[Start of Attachment]
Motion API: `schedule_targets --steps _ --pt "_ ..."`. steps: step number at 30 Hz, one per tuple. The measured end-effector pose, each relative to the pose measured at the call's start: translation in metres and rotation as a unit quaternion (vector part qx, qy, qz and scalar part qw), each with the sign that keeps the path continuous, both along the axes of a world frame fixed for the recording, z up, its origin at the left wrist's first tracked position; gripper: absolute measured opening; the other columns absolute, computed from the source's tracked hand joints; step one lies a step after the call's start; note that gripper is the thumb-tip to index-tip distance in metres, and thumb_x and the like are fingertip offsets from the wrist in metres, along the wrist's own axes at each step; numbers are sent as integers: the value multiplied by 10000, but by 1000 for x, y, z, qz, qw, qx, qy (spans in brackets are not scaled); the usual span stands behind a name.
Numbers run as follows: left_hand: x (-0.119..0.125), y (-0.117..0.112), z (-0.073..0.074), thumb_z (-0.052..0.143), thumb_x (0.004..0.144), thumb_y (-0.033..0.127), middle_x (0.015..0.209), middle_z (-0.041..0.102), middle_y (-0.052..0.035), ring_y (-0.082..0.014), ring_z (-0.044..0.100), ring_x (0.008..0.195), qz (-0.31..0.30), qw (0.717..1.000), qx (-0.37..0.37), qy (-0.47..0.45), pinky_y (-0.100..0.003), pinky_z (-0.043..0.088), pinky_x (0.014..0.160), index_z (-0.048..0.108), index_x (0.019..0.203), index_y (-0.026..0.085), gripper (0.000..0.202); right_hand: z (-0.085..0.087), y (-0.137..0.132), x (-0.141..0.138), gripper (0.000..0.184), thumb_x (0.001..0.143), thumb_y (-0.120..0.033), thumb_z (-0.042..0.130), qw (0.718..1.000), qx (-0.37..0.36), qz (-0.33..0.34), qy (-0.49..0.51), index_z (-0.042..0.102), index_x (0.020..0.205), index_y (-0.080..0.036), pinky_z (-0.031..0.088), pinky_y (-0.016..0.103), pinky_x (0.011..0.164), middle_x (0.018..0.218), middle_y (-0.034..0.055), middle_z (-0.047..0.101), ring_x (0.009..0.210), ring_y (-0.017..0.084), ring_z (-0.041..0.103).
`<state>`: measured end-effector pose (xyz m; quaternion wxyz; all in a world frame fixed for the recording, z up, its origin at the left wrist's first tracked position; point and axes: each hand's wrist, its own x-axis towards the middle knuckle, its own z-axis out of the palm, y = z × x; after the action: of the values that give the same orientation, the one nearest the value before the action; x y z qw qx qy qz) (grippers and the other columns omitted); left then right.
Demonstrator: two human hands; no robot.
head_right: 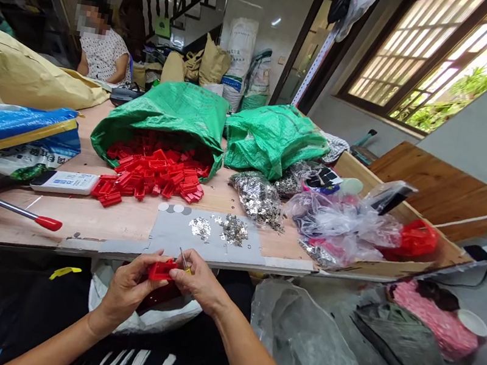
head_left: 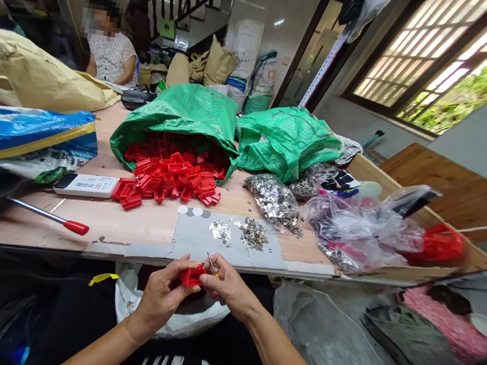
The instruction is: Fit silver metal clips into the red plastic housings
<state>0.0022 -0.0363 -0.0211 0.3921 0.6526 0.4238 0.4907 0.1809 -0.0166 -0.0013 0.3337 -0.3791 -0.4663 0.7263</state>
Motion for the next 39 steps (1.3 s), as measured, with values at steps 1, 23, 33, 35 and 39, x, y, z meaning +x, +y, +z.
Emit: schedule_targets --steps 1,23,33,35,39 --pt "0 0 2 677 761 236 1021 738 -32 -238 637 1070 -8 1000 -7 -13 -423 396 1044 655 1030 241 269 0 0 1 461 675 -477 743 1000 -5 2 6 422 861 -204 173 168 425 574 -103 397 454 34 275" --pt "-3 18 -2 753 678 261 951 711 -25 -148 652 860 60 940 -192 -277 -270 505 827 584 979 192 351 23 107 36 120 853 -218 500 738 309 -91 -594 618 861 -204 369 264 755 923 45 650 879 174 566" --pt "-7 22 -7 758 675 257 940 704 -15 -135 642 858 68 935 -205 -281 -249 497 829 581 979 195 358 16 127 20 66 821 -241 567 706 292 -58 -643 618 840 -204 356 251 692 929 49 650 867 182 576" --pt "-6 23 -5 758 674 258 926 702 -13 -138 642 846 69 931 -211 -290 -256 506 820 581 980 192 359 16 126 22 65 832 -221 544 710 298 -66 -635 601 855 -201 353 254 687 921 55 647 856 182 576" --pt "-7 23 0 732 707 257 963 682 -16 -140 632 865 57 915 -236 -323 -288 520 829 579 1049 199 379 20 119 26 126 867 -204 460 733 318 -92 -595 558 946 -194 354 265 659 842 53 638 776 181 569"
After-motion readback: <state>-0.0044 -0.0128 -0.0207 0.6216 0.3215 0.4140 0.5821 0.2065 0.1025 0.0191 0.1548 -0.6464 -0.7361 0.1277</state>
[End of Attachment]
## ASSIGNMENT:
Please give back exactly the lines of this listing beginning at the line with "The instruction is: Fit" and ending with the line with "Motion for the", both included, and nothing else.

## PROBLEM SOLUTION:
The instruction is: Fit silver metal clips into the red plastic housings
<state>0.0022 -0.0363 -0.0211 0.3921 0.6526 0.4238 0.4907 0.1809 -0.0166 -0.0013 0.3337 -0.3791 -0.4663 0.7263</state>
Motion for the next 39 steps (1.3 s), as measured, with values at steps 1, 23, 33, 35 and 39, x, y, z meaning +x, +y, +z.

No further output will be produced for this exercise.